### What the exercise asks
Your reply should be the following data, copied exactly.

### Recorded data

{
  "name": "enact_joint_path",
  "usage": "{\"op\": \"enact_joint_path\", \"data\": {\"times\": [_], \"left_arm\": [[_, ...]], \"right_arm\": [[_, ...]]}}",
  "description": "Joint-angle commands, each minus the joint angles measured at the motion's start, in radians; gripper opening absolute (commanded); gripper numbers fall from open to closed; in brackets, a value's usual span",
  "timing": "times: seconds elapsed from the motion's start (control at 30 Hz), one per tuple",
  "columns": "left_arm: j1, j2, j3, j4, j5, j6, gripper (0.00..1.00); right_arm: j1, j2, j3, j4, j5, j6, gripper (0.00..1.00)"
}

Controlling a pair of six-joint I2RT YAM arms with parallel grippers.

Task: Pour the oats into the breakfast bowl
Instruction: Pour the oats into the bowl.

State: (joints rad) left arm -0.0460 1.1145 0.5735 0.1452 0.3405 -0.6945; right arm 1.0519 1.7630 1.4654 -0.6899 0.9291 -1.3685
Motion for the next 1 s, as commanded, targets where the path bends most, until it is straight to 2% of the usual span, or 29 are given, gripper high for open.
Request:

### Result of this task
{
  "name": "enact_joint_path",
  "usage": "{\"op\": \"enact_joint_path\", \"data\": {\"times\": [_], \"left_arm\": [[_, ...]], \"right_arm\": [[_, ...]]}}",
  "description": "Joint-angle commands, each minus the joint angles measured at the motion's start, in radians; gripper opening absolute (commanded); gripper numbers fall from open to closed; in brackets, a value's usual span",
  "timing": "times: seconds elapsed from the motion's start (control at 30 Hz), one per tuple",
  "columns": "left_arm: j1, j2, j3, j4, j5, j6, gripper (0.00..1.00); right_arm: j1, j2, j3, j4, j5, j6, gripper (0.00..1.00)"
}

Controlling a pair of six-joint I2RT YAM arms with parallel grippers.

Task: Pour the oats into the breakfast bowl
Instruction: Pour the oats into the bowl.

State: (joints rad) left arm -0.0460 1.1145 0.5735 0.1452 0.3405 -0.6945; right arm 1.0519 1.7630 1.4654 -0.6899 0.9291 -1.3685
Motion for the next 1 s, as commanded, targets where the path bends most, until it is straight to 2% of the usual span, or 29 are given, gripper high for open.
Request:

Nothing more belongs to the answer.